22 Jun 2010, 11:54am
Monkeywrenching forests The 2010 Fire Season
by admin

Return Fire in Flagstaff

The Schultz Fire was reported this morning to be 10,000 acres [here]. Approximately 1,000 residences in North Flagstaff are threatened. Evacuations are occurring. Over 800 firefighting personnel are engaged along with eight airtankers.

Schultz Fire as of 06/22/2010 at 4 a.m. Map courtesy GEOMAC Wildfire Viewer [here].

The fire was ignited two days ago by a campfire in the Schultz Pass vicinity. It quickly burned to the top of of Schultz Peak and then headed northeast toward subdivisions north of the city.

It is not the first fire to burn through the area. In 1977 the Radio Fire burned 5,000 acres on Mt Elden, the legacy of which is still visible [here]. In 1996 the Hochderffer and Horseshoe Fires north of the San Francisco Peaks burned a total of 25,000 acres.

The extreme fuel conditions directly upwind from Flagstaff have not gone unnoticed:

Fire heads toward Peaks; Inner Basin threatened

by CYNDY COLE, AZ Daily Sun, June 21, 2010 [here]

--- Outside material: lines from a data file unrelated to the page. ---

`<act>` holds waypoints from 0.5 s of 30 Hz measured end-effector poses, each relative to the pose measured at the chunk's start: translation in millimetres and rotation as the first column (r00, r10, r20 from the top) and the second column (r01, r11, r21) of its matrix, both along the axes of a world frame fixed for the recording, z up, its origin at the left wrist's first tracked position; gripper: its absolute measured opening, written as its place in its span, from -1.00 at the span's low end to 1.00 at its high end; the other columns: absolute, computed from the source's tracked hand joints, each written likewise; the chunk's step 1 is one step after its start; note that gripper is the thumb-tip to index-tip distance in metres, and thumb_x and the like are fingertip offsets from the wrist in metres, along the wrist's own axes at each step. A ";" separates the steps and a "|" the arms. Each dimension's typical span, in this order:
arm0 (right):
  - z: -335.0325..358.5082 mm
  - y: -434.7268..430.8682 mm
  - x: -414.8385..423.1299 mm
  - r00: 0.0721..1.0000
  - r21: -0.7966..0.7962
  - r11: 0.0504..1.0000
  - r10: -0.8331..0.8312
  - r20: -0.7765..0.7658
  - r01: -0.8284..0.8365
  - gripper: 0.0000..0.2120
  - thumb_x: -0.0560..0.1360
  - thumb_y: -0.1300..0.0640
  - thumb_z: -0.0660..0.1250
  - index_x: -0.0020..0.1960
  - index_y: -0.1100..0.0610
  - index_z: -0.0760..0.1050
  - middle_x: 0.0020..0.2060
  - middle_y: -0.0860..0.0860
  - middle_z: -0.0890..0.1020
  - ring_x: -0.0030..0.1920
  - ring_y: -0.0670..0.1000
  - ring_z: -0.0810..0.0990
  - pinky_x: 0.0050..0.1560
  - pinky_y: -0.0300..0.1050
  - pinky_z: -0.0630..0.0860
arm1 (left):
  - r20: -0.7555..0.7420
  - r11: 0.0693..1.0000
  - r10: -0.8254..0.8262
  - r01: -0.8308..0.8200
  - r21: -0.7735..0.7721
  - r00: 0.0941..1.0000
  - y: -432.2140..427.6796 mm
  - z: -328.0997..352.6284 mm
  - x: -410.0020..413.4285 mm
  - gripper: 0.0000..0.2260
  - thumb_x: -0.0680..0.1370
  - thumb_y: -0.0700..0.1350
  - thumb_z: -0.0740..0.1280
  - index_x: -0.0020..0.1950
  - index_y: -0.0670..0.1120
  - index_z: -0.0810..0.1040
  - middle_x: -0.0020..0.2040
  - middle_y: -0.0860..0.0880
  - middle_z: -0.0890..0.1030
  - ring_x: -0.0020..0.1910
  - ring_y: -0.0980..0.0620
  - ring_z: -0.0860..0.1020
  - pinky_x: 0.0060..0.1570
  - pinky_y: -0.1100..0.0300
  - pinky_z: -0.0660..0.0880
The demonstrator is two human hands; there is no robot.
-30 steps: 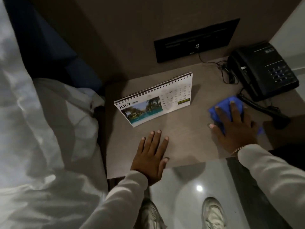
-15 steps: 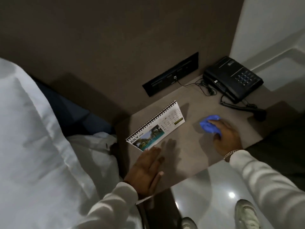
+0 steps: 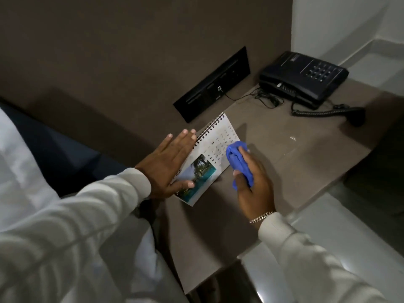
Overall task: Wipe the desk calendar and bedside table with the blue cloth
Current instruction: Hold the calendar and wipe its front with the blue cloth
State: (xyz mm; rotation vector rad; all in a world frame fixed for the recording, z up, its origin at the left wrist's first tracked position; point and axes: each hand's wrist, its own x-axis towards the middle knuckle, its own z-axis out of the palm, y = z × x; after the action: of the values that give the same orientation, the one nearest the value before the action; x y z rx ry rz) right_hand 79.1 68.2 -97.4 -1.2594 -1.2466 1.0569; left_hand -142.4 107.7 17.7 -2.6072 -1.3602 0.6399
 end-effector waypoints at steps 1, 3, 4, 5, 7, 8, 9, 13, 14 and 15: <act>-3.3 0.4 -5.4 1.000 0.011 1.000 -0.009 -0.003 0.009 -0.55 0.60 0.19 0.21 0.44 -0.10 0.28 0.48 0.00 0.32 0.46 -0.07 0.27 0.26 -0.61 0.13 | 0.034 1.000 -0.016 0.016 -0.005 0.999 2.4 -2.6 -2.3 -0.10 0.50 0.41 -0.05 0.58 -0.20 -0.20 0.62 -0.18 -0.12 0.60 -0.11 -0.16 0.56 -0.12 -0.04; -8.6 0.9 -16.5 1.000 0.058 0.998 -0.023 0.008 0.022 -0.55 0.61 0.18 0.19 0.44 -0.12 0.25 0.50 0.00 0.28 0.48 -0.13 0.21 0.24 -0.65 0.07 | 0.137 0.999 -0.032 0.035 -0.024 0.990 6.0 -7.9 -7.8 -0.09 0.49 0.41 0.01 0.57 -0.18 -0.24 0.62 -0.15 -0.16 0.60 -0.08 -0.19 0.57 -0.06 -0.09; -9.4 1.0 -22.5 0.999 0.093 0.995 -0.026 0.025 0.024 -0.55 0.61 0.16 0.18 0.45 -0.13 0.24 0.51 0.00 0.25 0.47 -0.19 0.17 0.25 -0.65 0.06 | 0.191 0.999 -0.029 0.037 -0.037 0.981 6.4 -9.7 -10.1 -0.08 0.49 0.41 0.04 0.57 -0.16 -0.25 0.62 -0.13 -0.18 0.60 -0.06 -0.20 0.57 -0.03 -0.12; -10.3 0.4 -29.1 0.999 0.130 0.991 -0.031 0.042 0.025 -0.56 0.62 0.13 0.16 0.45 -0.14 0.22 0.52 0.00 0.23 0.46 -0.25 0.14 0.26 -0.64 0.06 | 0.236 0.998 -0.027 0.039 -0.049 0.971 6.3 -11.9 -11.8 -0.07 0.48 0.40 0.07 0.57 -0.16 -0.25 0.62 -0.12 -0.18 0.60 -0.05 -0.21 0.57 -0.01 -0.13; -9.0 -0.4 -41.7 0.997 0.196 0.980 -0.049 0.053 0.038 -0.56 0.61 0.10 0.13 0.46 -0.14 0.21 0.53 0.01 0.19 0.48 -0.22 0.12 0.33 -0.54 0.10 | 0.292 0.997 -0.017 0.039 -0.069 0.956 6.1 -12.3 -10.8 -0.06 0.48 0.39 0.11 0.57 -0.15 -0.25 0.62 -0.11 -0.18 0.60 -0.04 -0.21 0.57 0.01 -0.14; -8.5 -2.0 -48.9 0.997 0.224 0.974 -0.059 0.058 0.045 -0.55 0.60 0.10 0.13 0.46 -0.15 0.21 0.54 0.01 0.17 0.50 -0.17 0.12 0.38 -0.44 0.13 | 0.307 0.996 -0.013 0.038 -0.076 0.952 5.5 -12.7 -10.2 -0.05 0.47 0.38 0.13 0.57 -0.15 -0.24 0.62 -0.11 -0.18 0.60 -0.04 -0.21 0.57 0.01 -0.13; -8.3 -2.9 -56.5 0.996 0.252 0.966 -0.068 0.064 0.050 -0.55 0.60 0.10 0.13 0.46 -0.16 0.19 0.55 0.01 0.15 0.51 -0.14 0.11 0.42 -0.35 0.16 | 0.314 0.996 -0.012 0.039 -0.081 0.950 4.7 -13.0 -10.5 -0.05 0.47 0.38 0.14 0.57 -0.15 -0.24 0.62 -0.10 -0.18 0.60 -0.03 -0.22 0.57 0.01 -0.13; -6.5 22.8 -75.1 0.982 0.369 0.926 -0.138 0.132 0.080 -0.45 0.57 0.20 0.18 0.49 -0.13 0.14 0.56 0.09 0.08 0.55 0.04 0.04 0.50 0.10 0.18 | 0.332 0.994 -0.021 0.054 -0.091 0.943 7.5 -14.0 -12.2 -0.04 0.46 0.37 0.15 0.58 -0.13 -0.24 0.61 -0.04 -0.21 0.59 0.04 -0.24 0.56 0.09 -0.16; -6.2 34.1 -76.9 0.970 0.392 0.916 -0.166 0.179 0.084 -0.43 0.56 0.20 0.18 0.50 -0.12 0.12 0.57 0.11 0.06 0.55 0.10 0.03 0.50 0.15 0.16 | 0.340 0.994 -0.027 0.062 -0.094 0.940 8.2 -14.1 -12.8 -0.05 0.45 0.39 0.15 0.58 -0.11 -0.24 0.60 0.00 -0.22 0.59 0.08 -0.25 0.55 0.15 -0.18; -7.1 44.7 -77.4 0.958 0.397 0.914 -0.184 0.219 0.085 -0.42 0.54 0.19 0.17 0.50 -0.11 0.11 0.57 0.12 0.04 0.55 0.14 0.02 0.50 0.17 0.15 | 0.351 0.993 -0.036 0.073 -0.095 0.936 9.0 -14.2 -13.4 -0.05 0.45 0.40 0.14 0.57 -0.10 -0.24 0.59 0.03 -0.22 0.58 0.11 -0.26 0.55 0.19 -0.19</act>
State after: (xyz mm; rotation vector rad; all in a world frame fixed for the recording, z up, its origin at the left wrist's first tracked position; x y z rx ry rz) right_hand 1.7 112.9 -104.5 -1.1753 -1.4526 0.5243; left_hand -155.7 116.7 3.5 -2.9404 -1.3662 0.2518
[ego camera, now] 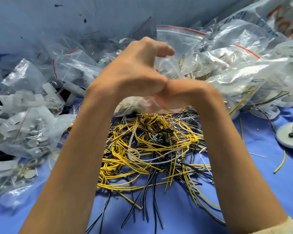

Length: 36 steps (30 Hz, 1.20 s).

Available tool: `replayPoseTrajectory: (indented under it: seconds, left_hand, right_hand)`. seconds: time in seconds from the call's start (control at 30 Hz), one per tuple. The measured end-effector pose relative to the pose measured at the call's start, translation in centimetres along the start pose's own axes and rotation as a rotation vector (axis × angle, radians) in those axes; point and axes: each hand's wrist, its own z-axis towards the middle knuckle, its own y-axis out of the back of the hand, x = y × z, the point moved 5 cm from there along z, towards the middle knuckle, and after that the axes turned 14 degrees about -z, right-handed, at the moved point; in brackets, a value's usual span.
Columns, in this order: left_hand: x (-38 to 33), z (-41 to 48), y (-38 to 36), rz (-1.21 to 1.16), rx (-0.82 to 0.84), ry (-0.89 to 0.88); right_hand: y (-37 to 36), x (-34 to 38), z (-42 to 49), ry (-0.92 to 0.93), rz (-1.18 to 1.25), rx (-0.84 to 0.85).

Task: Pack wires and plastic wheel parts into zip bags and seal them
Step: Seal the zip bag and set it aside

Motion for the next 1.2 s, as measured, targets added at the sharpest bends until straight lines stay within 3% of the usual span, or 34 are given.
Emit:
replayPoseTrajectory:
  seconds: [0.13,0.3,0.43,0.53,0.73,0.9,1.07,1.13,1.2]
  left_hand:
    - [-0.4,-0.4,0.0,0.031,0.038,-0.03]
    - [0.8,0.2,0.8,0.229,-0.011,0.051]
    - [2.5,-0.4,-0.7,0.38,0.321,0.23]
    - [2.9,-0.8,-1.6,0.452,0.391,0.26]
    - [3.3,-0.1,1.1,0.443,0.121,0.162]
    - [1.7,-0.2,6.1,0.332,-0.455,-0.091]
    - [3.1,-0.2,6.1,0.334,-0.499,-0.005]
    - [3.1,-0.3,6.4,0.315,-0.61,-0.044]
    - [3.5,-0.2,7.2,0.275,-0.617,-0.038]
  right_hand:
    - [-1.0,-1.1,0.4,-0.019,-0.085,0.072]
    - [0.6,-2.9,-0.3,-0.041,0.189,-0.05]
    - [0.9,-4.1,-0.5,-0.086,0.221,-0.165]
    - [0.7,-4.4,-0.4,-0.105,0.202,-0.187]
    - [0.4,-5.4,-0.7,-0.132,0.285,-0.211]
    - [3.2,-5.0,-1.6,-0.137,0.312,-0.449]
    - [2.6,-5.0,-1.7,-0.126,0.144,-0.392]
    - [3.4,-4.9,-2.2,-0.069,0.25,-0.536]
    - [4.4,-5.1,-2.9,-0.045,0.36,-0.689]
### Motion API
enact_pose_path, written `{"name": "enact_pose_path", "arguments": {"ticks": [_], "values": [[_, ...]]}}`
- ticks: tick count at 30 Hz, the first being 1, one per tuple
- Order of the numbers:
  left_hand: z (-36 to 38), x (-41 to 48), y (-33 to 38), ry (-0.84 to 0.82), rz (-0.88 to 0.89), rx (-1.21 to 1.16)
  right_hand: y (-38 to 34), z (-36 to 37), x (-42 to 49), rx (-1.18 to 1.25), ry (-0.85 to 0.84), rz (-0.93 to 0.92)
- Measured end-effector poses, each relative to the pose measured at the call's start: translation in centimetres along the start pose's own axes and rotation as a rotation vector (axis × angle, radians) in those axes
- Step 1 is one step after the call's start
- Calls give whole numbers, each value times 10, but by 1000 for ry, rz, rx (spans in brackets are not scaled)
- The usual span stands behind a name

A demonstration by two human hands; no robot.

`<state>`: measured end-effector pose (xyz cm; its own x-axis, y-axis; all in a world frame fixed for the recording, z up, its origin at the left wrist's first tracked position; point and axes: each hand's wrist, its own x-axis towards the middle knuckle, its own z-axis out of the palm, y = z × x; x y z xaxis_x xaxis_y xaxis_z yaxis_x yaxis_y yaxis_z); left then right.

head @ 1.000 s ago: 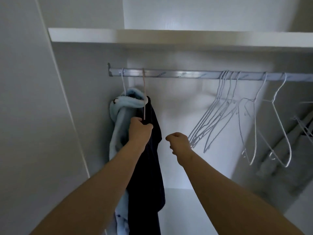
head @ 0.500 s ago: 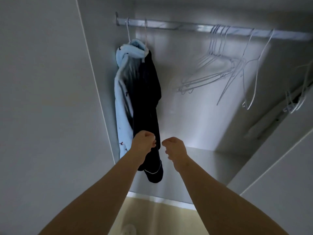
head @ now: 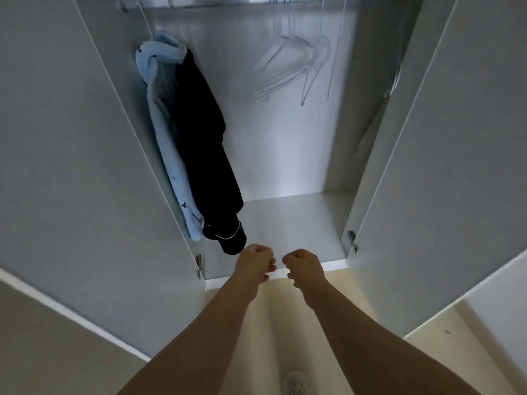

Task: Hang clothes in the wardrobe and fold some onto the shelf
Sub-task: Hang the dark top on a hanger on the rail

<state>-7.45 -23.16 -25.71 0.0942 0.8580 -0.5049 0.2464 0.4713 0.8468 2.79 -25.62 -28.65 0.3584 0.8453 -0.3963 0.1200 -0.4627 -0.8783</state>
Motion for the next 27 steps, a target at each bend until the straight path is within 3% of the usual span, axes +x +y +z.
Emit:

The wildfire now burning northeast of Pass is larger in area than the whole base of Mount Elden. And it could overrun Lockett Meadow at the foot of the Inner Basin of the San Francisco Peaks, say fire officials, who plan to spend at least a week fighting it.

If it goes there, fighting it will likely be tough going, with dense trees, little physical access for heavy equipment and steep terrain, said the individual in charge of firefighting operations.

This fire, when finished burning, will very likely be among the five largest in Flagstaff’s recorded history. It sits partially in an area where forest thinning was planned but had not yet commenced.

The fire had charred 10,000 acres by Monday evening and forced the evacuation of hundreds of residences along the western side of the Highway 89 corridor. …

The topography of Schultz Pass tends to exacerbate these winds, acting like a chimney, and making it a past priority for thinning.

Firefighters and some people living in Timberline have long seen the pass as a problem area, and it received some renewed attention during the 1996 fire season, when the Hochderffer and Horseshoe fires north of the San Francisco Peaks burned a total of 25,000 acres.

“This is a fire that we’ve talked about for 30 years,” Summit Fire Chief Don Howard told an audience of the public gathered at Coconino High School on Monday night. “We knew it would happen — we always hoped it wouldn’t happen — due to this pass’ ability to push wind.”

After 25 years of constant pressure from Dr. W. Wallace Covington of Northern Arizona University, his Ecological Restoration Institute [here], and a community group [here], a total of 193 acres were thinned in the area.

The Schultz Fire could easily burn 50,000 acres before it is controlled.

Who’s fault is that? Certainly not Dr. Covington’s. He could not have done more to warn the city and to provide solutions.

The fault lies with the people who have fought against fuel treatments and restoration for decades, groups such as the Sierra Club, Earth First!, the Grand Canyon Trust, Arizona Wildlife Federation, Earthjustice, Environmental Fund for Arizona, The Conservation System Alliance and other organizations with various shifting names and websites.

Will the anti-restoration groups be held accountable? Not likely.

A wise and knowledgeable friend writes, “We’ve been here before. Learn nothing, forget nothing. … It may be news, but it’s nothing new.”

And so it goes. Fire returns to Flagstaff, as it does so often in so many locales. Panic fills hearts. People evacuate. Umpteen $millions are spent on dangerous and expensive measures to save homes and lives. Damages exceed the fire suppression outlays by 10, 20, even 50 to 1.

We could do better. We could use sensitive and scientific restoration forestry to save homes, lives, watersheds, and landscapes. Unfortunately there is a (largely political) movement that fights against and sabotages restoration efforts, that promotes catastrophic holocaust, that wishes to Burn Baby Burn no matter how tragic and destructive the outcomes.